What you’re looking for is jus soli, the granting of citizenship to those born on the soil of the nation in question. Not many countries subscribe to jus soli, but the US is one of 'em that does. Title III of the Immigration and Nationality Act (INA) governs the granting of US citizenship. I can find nothing in the act about people born over US soil, and a brief search of cases doesn’t reveal anything, so we’ll have to synthesize a rule.
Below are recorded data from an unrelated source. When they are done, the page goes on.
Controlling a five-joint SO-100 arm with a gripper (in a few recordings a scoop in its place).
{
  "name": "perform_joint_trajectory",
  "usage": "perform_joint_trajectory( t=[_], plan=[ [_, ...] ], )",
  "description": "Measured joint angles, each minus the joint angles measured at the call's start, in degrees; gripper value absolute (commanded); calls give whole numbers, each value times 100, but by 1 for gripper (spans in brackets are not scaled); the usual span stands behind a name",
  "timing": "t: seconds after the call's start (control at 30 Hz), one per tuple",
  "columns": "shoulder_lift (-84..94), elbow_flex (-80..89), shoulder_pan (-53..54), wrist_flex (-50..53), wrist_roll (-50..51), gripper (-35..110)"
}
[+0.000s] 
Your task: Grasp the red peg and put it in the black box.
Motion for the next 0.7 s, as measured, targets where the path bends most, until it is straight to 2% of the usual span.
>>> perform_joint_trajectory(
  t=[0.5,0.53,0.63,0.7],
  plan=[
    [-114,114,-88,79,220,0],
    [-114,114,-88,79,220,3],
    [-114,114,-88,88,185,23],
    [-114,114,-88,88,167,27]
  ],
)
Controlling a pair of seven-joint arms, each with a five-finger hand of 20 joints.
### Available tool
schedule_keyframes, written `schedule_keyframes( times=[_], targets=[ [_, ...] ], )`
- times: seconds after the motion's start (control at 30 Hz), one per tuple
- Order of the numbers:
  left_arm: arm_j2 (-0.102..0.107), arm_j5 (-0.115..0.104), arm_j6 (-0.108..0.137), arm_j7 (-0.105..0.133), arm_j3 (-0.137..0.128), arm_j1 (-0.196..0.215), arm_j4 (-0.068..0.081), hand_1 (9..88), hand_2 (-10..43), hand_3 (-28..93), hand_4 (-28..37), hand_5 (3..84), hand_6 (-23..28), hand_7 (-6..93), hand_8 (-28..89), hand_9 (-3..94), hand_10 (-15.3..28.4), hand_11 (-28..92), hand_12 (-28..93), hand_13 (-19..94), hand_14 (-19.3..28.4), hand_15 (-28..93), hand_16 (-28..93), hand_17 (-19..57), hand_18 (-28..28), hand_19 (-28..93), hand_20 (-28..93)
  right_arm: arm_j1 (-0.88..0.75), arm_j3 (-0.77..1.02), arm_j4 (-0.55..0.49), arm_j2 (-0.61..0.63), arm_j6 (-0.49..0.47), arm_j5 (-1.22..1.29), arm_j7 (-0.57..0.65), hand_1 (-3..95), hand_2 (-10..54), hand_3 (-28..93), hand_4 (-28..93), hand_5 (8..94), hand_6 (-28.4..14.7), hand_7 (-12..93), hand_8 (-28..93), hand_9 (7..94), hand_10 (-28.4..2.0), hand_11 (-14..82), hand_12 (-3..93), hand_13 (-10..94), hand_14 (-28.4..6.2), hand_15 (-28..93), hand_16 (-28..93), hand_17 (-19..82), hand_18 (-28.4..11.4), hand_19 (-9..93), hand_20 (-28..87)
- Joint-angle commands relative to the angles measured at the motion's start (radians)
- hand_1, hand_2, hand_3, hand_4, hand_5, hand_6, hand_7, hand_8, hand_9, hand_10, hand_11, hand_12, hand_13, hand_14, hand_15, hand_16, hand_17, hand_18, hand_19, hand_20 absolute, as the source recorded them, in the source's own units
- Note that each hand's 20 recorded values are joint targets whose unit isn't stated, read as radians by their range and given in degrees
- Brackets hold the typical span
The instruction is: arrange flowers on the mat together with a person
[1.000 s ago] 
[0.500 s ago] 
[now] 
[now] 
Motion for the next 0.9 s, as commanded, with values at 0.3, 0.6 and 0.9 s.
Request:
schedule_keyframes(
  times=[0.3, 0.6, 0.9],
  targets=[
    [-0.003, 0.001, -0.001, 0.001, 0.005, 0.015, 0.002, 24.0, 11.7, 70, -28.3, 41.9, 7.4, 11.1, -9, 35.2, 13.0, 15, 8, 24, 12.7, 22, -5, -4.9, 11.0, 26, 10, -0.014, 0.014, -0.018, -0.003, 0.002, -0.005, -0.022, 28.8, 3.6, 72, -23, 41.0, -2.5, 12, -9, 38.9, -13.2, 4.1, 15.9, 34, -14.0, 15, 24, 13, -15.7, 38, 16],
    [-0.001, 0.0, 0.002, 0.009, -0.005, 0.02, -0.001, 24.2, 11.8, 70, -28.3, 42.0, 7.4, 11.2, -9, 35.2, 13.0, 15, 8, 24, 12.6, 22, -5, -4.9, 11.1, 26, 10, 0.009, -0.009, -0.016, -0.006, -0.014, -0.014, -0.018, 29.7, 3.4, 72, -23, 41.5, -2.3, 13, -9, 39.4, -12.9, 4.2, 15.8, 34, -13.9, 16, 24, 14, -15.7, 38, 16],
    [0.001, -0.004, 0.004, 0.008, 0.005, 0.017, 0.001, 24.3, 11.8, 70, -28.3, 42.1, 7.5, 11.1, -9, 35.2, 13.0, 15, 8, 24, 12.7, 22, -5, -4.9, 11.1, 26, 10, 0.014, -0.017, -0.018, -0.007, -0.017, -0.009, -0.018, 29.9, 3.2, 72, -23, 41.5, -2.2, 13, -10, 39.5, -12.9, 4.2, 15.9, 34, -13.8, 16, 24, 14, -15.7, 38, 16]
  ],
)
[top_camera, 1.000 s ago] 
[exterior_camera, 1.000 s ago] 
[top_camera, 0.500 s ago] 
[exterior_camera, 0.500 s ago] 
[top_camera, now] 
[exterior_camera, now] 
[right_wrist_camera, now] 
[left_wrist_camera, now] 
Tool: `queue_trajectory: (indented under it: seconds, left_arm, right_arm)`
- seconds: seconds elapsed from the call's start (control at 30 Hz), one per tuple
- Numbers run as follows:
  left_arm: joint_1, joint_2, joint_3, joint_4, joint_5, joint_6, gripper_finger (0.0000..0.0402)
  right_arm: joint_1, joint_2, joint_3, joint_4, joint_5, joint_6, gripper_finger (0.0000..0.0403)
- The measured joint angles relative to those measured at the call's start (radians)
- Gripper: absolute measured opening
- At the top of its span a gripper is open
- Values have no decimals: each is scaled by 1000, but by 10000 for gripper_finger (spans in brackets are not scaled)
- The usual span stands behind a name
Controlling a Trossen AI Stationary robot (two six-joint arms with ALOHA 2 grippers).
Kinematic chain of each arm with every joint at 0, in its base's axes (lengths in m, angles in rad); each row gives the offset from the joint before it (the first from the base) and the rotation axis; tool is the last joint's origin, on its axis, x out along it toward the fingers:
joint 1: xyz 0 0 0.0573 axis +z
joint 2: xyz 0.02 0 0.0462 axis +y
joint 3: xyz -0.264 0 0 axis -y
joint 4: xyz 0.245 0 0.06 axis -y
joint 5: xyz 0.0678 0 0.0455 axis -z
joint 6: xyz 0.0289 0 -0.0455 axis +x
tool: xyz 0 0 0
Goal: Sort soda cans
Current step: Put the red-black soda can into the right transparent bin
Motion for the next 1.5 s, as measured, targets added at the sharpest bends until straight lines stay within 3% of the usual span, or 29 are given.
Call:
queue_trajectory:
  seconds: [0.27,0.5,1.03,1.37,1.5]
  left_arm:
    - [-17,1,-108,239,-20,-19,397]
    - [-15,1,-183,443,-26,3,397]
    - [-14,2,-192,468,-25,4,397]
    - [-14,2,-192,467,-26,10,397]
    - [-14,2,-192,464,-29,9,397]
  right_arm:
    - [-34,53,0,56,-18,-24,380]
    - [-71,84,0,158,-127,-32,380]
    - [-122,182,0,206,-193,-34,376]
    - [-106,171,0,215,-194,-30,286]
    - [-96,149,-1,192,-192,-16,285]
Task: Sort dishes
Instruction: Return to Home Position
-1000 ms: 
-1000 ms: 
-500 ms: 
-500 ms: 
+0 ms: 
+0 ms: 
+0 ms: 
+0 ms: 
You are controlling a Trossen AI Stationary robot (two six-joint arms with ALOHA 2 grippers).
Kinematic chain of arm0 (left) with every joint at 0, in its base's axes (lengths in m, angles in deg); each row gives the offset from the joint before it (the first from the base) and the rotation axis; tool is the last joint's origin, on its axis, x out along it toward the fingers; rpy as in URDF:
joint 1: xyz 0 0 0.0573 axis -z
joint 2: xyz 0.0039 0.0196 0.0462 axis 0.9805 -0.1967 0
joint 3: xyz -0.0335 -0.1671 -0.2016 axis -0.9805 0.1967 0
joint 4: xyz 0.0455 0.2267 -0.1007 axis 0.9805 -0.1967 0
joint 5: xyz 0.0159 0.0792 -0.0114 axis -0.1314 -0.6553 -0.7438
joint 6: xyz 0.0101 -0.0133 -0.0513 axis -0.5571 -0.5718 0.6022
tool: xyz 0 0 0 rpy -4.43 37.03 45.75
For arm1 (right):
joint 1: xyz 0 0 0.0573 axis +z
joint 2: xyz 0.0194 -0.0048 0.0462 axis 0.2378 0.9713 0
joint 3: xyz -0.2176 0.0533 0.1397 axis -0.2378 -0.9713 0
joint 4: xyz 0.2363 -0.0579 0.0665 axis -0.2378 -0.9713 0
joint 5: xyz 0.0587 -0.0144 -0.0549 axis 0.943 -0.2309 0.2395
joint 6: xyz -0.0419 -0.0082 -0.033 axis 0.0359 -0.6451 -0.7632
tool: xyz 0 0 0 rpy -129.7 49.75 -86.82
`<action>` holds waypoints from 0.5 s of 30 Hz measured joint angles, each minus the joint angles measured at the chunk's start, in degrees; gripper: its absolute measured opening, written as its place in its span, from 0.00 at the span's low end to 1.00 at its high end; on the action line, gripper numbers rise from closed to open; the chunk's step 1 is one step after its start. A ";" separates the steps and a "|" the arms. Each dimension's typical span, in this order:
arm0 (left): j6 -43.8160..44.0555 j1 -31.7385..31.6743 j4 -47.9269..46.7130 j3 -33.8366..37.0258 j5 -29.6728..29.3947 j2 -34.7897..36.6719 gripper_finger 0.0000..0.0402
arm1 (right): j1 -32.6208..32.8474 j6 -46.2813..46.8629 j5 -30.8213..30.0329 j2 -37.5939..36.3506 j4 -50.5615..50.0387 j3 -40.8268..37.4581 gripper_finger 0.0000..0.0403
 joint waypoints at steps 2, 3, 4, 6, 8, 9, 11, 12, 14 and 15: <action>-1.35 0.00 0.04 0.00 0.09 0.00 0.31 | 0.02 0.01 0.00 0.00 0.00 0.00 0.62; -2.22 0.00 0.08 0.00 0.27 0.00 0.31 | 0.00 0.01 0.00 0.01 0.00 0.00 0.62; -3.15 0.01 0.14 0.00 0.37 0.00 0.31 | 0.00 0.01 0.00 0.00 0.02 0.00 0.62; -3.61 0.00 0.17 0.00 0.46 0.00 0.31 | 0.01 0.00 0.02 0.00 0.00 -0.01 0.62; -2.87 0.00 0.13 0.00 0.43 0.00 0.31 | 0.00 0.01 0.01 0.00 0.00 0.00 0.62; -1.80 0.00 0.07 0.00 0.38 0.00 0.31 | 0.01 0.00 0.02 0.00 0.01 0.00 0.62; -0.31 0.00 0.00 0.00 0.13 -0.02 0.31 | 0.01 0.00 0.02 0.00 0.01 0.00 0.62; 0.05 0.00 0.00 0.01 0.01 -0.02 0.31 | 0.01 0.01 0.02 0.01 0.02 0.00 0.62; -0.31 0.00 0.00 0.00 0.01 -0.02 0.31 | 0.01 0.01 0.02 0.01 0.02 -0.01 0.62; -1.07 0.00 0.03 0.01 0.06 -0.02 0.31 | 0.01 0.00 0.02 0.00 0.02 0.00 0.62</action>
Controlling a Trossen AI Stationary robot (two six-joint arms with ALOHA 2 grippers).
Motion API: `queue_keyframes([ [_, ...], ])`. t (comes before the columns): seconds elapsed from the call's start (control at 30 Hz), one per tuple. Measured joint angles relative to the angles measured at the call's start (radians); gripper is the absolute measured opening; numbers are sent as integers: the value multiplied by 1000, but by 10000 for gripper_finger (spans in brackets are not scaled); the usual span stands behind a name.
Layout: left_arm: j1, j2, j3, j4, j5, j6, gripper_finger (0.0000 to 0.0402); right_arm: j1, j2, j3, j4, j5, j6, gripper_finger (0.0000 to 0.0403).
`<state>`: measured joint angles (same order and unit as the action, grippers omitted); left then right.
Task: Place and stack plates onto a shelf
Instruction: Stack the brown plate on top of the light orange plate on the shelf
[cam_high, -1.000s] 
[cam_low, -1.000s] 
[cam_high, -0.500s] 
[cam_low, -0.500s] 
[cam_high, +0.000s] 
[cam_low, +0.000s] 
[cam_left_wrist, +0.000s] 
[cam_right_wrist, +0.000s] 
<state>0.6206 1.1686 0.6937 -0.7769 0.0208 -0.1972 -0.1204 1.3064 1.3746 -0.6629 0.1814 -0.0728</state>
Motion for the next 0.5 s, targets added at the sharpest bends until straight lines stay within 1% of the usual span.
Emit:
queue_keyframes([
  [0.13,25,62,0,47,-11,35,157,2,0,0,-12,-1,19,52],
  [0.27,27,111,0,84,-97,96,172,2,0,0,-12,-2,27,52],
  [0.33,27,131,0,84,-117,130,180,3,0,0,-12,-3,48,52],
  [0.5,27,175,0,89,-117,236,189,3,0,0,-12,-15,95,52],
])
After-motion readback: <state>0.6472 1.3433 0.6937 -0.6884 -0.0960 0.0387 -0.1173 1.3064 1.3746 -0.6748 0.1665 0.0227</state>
INA §301(a) states that “a person born in the United States, and subject to the jurisdiction thereof . . . shall be [a] citizen of the United States at birth.” So the question is whether someone flying over Key West is “subject to the jurisdiction” of the US. The case on point here is US v. Wong Kim Ark, 169 U.S. 649 (1898). The case held that birth in the territorial US, even to tourists and undocumented migrants, results in citizenship. However, the case laid out a couple of exceptions, including “children of foreign sovereigns or their ministers, or [those] born on foreign public ships, or of enemies within and during a hostile occupation of part of our territory.” Aha, you say! Foreign public ships! But later cases have held that that language applies to foreign warships. Being born on a foreign commercial vessel in US territorial water will still get you citizenship. See C. Gordon, S. Mailman & S. Yale-Loehr, Immigration Law and Procedure § 92.03(3)(e).
So being born on a commercial vessel in “U.S. territorial waters” will get you citizenship. We might end our analysis there, analogizing a commercial airliner with a commercial shipping vessel, and U.S. airspace with U.S. territorial water. But let’s just be sure that you’re “subject to jurisdiction” of a U.S. territory when flying over it. In the procedurally hilarious* case of Grace v. MacArthur, 170 F.Supp. 442 (E.D.Ark. 1959), the defendant was on a nonstop Braniff Airlines flight from Memphis to Dallas, and received service from plaintiff while over Arkansas. The Arkansas court found his time “in” Arkansas sufficient to grant the state jurisdiction over him.
As to how it would work practically, the baby would probably get a birth certificate from the destination country, and then later (probably years later) try to petition for American citizenship. No one is going to give him an American birth certificate on the spot.
IANAL, etc.
*Okay, maybe it’s only procedurally hilarious if you’re a lawyer or law student. Shut up.